2日後、寒気を覚えたソリスは、自分が新型コロナウイルスに感染したことを確信した。それでも一家は28日にホルギンの葬儀をささやかながら執り行うことにした。葬儀場では参列者たちは10人未満のグループに分かれ、社会的距離を保ってマスクをしていた。大変な状況下にもかかわらず、1時間にわたって葬儀社が部屋を使わせてくれたことを家族はありがたく思った。

だがその頃には、コレアの体調は悪化しかけていた。30日の午前に咳が出たので、処方された薬をソリスのおばが薬局に受け取りに行った。午後になっておばが寝室のドアを開けたところ、コレアは反応しなくなっていた。

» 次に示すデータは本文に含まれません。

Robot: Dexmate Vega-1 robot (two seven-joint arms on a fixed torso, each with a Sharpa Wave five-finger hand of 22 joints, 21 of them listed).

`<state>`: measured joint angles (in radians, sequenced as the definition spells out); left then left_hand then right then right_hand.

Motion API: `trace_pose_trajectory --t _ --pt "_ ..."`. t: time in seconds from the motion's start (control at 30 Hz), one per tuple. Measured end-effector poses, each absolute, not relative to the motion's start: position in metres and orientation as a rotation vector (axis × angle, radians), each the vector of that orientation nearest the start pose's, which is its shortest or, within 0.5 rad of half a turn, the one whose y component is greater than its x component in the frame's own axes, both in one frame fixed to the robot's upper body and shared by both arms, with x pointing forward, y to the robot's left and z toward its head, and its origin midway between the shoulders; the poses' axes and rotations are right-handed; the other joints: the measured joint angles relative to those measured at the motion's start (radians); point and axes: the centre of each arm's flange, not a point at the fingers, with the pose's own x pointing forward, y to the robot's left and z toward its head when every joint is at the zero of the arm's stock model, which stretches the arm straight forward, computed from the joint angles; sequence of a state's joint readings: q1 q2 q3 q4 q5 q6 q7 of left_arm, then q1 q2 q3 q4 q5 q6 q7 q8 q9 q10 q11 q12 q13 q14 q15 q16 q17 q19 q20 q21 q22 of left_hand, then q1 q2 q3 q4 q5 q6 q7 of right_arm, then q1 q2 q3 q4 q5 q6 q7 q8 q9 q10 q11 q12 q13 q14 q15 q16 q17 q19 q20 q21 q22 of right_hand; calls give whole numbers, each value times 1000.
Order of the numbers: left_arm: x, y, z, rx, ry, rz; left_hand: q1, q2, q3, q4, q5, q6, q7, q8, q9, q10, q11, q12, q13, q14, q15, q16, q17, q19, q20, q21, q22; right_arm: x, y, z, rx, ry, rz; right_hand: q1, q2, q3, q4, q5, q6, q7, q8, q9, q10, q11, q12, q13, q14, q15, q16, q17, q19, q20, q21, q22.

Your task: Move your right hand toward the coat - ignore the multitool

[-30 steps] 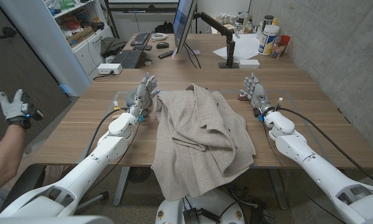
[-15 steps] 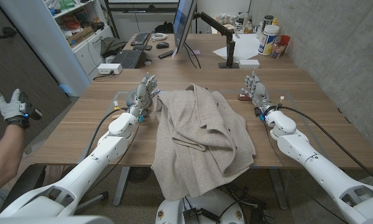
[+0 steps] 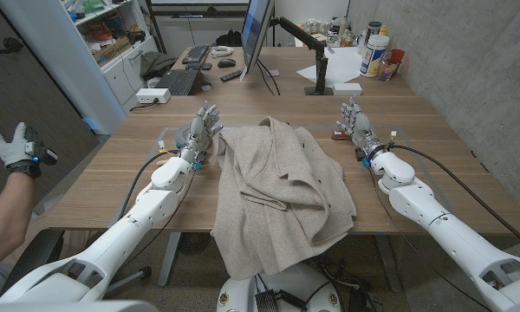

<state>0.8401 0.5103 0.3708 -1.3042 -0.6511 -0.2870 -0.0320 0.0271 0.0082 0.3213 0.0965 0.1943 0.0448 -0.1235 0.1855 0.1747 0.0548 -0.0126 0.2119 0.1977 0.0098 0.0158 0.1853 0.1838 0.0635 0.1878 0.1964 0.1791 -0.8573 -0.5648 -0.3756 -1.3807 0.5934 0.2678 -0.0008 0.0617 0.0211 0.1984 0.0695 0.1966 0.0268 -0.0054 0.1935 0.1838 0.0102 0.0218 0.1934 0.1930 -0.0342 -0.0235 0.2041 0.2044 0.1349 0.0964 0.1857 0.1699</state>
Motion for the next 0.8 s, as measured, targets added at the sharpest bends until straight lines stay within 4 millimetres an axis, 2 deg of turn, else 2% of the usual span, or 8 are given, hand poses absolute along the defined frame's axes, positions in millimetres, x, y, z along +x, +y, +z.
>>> trace_pose_trajectory --t 0.43,0.8 --pt "651 287 -28 -28 -591 -216 0 0 0 0 0 0 0 0 0 0 0 0 0 0 0 0 0 0 0 0 0 636 -294 -12 -98 -623 195 5 -5 3 -11 0 7 -7 0 0 0 0 0 0 -5 -5 0 0 0 0 0 0" --pt "650 287 -28 -17 -591 -216 0 0 0 0 0 0 0 0 0 0 0 0 0 0 0 0 0 0 0 0 0 632 -294 -10 -145 -647 190 9 -1 3 -12 0 13 -13 0 0 4 -4 8 0 -11 -11 0 0 -9 -9 0 0"
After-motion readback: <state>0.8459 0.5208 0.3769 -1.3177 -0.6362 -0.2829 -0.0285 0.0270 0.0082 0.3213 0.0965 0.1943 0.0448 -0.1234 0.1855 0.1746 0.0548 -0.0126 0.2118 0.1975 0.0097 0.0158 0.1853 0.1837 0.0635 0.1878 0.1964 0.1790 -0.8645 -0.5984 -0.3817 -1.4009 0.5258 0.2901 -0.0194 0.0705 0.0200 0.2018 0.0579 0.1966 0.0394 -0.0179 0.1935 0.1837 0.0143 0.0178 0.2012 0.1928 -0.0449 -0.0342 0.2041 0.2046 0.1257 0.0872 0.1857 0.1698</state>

救急車はすぐに到着した。ソリスによれば隊員の1人は「回復を期待しましょう」と家族に声をかけ、ジャマイカ医療センターに向かうと告げたという。

翌日、ジャマイカ医療センターからマリア・コレアという名前の患者はいないと言われたとき、家族は仰天した。救急隊にも問い合わせたが、救急車はジャマイカ医療センターに到着しており、行き先変更はしていないと言われたという。